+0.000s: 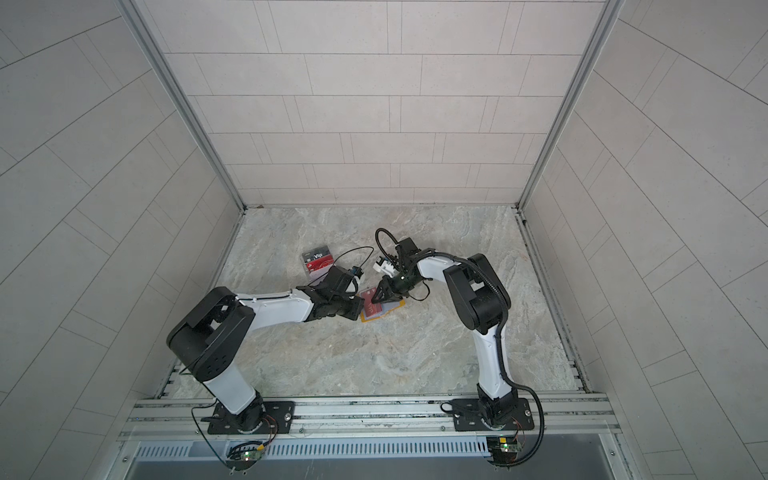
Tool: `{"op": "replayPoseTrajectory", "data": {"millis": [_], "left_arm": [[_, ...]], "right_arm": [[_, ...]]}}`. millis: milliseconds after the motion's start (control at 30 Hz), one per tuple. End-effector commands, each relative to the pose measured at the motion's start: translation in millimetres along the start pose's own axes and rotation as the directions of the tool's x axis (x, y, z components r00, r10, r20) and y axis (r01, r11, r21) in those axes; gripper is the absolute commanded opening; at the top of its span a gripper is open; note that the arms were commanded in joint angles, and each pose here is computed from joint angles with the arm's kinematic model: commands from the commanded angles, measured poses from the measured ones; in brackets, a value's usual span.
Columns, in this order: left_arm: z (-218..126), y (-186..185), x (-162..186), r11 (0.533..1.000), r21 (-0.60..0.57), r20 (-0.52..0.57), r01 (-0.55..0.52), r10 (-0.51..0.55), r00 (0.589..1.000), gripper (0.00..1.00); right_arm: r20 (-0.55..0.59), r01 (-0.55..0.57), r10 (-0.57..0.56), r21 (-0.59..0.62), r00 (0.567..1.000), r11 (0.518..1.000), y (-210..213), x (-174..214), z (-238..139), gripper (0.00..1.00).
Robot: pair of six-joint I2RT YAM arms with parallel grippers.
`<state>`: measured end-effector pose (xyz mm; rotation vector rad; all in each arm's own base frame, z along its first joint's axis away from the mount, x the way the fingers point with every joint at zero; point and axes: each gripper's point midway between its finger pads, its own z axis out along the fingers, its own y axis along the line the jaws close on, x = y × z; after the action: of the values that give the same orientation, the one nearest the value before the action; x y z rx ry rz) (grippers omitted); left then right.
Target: Take the credit cards out of the card holder
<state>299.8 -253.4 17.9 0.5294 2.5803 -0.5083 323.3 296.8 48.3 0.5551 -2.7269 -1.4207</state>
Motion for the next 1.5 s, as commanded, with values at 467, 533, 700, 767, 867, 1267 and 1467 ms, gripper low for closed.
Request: {"op": "replayPoseTrajectory", "data": {"millis": [467,533,700,767,867,1267,1467], "left_arm": [[11,13,27,0.999,-0.052,-0.101,-0.011,0.006,0.995,0.0],[11,13,28,0.999,-0.053,-0.103,-0.01,0.005,0.995,0.0],[11,13,27,0.999,-0.052,-0.102,-0.011,0.005,0.995,0.0],[11,13,28,0.999,-0.053,-0.104,-0.012,0.007,0.995,0.0],[11,13,26,0.999,-0.052,-0.102,-0.012,0.007,0.995,0.0],[9,12,24,0.999,-0.053,-0.096,-0.013,0.008,0.995,0.0],[8,10,23,0.999,-0.042,-0.092,-0.018,0.014,0.996,0.0]], "right_arm": [[0.089,0.025,-0.012,-0.148,0.996,0.989,26,-2,-20,0.19],[0.096,0.023,-0.008,-0.151,0.995,0.988,26,-3,-23,0.19],[0.123,0.014,0.005,-0.153,0.992,0.988,23,-4,-31,0.19],[0.134,0.012,0.009,-0.156,0.991,0.988,23,-5,-33,0.19],[0.146,0.008,0.015,-0.159,0.989,0.987,22,-6,-37,0.19],[0.169,-0.005,0.03,-0.148,0.985,0.989,17,-7,-45,0.15],[0.184,-0.028,0.05,-0.121,0.982,0.992,8,-7,-49,0.1]]}}
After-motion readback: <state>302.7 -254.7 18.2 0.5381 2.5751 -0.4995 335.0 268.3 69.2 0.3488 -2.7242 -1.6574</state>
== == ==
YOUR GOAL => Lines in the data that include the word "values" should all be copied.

OUTPUT =>
`<state>`: measured end-effector pose (xyz mm; rotation vector rad; all in each arm's own base frame, z along its first joint's axis away from the mount, x the way the fingers point with every joint at zero; point and axes: each gripper's point midway between its finger pads, its own z axis out along the fingers, its own y axis along the line the jaws close on, x = y × z; after the action: of the values that give the same orientation, the one nearest the value before the action; x y z rx ry rz) (grippers omitted); left then right.
Motion for the next 1.5 s, as commanded, with values at 467, 533, 700, 767, 867, 1267 and 1467 ms, gripper low for closed.

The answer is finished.